- **Aim of the exercise**:
Transcribe the records below exactly, from their first line through the line containing "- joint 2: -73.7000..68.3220". Omit every line after it.

(Collected data entries)
++++++++++++++++++++

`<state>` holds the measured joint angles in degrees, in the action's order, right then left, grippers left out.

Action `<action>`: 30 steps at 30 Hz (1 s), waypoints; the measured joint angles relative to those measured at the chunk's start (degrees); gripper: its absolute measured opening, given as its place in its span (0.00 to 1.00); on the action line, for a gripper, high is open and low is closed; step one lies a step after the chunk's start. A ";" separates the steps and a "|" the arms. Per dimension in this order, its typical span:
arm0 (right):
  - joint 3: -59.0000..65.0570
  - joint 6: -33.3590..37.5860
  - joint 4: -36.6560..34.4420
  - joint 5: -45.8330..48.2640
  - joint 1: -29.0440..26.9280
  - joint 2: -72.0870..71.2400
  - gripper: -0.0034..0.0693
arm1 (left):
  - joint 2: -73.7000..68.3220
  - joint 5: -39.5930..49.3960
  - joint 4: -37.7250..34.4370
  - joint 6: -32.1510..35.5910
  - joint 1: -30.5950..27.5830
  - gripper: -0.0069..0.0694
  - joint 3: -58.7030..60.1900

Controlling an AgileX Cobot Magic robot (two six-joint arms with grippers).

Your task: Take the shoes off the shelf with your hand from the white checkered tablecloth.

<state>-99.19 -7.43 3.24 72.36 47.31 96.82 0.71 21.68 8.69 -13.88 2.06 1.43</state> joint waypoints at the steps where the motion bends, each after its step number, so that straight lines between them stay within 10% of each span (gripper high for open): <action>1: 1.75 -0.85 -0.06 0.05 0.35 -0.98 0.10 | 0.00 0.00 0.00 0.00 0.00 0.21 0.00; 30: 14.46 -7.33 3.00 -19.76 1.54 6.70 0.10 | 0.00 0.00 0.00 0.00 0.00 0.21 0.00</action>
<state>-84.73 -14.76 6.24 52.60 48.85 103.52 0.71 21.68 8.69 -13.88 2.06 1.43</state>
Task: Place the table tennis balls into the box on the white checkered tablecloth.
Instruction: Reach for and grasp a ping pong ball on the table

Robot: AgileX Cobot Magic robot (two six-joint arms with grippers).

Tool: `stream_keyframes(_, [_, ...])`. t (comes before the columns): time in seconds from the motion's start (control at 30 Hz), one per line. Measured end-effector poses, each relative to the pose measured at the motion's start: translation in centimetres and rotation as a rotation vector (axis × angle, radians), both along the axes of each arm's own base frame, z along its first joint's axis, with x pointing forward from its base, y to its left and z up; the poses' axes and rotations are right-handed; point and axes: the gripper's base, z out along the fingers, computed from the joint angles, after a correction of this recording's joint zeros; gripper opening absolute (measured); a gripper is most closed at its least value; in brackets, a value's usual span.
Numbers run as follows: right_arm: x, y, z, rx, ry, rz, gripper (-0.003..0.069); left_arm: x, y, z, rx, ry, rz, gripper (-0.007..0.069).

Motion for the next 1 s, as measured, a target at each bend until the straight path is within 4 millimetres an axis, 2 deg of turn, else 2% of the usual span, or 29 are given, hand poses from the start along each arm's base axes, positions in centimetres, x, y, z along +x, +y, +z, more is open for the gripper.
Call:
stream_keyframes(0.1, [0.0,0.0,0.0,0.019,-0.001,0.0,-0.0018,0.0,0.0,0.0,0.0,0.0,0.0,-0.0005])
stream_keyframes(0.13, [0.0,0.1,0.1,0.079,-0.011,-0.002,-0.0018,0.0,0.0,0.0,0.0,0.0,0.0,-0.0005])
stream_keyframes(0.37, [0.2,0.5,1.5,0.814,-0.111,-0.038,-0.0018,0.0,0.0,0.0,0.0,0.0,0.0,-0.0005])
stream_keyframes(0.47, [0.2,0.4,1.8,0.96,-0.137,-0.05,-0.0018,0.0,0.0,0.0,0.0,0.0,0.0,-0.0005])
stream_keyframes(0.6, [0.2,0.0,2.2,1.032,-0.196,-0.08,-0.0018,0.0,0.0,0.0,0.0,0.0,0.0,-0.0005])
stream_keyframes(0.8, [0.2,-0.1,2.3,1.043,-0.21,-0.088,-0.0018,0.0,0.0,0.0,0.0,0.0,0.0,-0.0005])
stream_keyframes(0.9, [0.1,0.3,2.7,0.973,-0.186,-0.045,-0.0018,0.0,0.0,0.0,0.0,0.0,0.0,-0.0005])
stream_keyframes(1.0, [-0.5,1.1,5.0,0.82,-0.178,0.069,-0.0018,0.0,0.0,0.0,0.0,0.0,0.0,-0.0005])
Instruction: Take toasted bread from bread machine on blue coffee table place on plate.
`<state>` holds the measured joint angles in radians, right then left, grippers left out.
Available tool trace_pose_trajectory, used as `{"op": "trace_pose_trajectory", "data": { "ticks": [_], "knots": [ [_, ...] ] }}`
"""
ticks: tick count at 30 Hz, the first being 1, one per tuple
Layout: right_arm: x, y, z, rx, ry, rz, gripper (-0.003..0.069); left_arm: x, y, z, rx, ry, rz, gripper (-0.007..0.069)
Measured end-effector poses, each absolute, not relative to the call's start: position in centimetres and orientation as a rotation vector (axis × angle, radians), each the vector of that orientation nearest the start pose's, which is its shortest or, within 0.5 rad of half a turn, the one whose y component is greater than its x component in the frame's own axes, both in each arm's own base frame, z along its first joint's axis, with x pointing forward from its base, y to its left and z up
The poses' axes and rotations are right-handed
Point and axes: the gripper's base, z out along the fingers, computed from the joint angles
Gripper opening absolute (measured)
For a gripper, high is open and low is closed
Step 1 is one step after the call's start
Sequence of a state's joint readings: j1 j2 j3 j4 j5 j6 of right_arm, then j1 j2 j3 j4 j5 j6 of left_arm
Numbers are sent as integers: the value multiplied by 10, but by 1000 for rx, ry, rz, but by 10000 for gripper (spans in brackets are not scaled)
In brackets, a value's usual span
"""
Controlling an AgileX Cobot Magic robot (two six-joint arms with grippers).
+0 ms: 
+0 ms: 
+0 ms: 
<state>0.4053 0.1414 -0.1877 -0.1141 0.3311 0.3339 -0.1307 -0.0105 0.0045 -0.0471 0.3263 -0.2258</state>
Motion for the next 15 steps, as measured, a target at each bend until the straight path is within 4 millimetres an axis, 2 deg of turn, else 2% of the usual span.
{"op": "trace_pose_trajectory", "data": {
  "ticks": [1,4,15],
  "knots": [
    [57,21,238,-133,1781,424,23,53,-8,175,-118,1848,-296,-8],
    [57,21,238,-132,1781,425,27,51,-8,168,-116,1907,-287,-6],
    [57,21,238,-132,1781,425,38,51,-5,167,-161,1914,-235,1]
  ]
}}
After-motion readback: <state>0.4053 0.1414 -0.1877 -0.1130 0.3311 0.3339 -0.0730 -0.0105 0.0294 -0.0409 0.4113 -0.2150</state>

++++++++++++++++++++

- **Exercise solution**:
`<state>` holds the measured joint angles in degrees, in the action's order, right then left, grippers left out.

Action `<action>`: 30 steps at 30 Hz (1 s), waypoints; the measured joint angles relative to those measured at the chunk's start (degrees); gripper: its absolute measured opening, given as its place in its span (0.00 to 1.00); on the action line, for a gripper, high is open and low is closed; step one lies a step after the chunk's start. A ";" separates the steps and a "|" the arms. Per dimension in this order, its typical span:
arm0 (right):
  - joint 3: -59.0000..65.0570
  - joint 6: -33.3590..37.5860
  - joint 4: -36.6560..34.4420
  - joint 5: -45.8330..48.2640
  - joint 1: -29.0440..26.9280
  - joint 2: -72.0870..71.2400
  - gripper: -0.0034..0.0693
arm1 (left):
  - joint 2: -73.7000..68.3220

The output requires no further additions.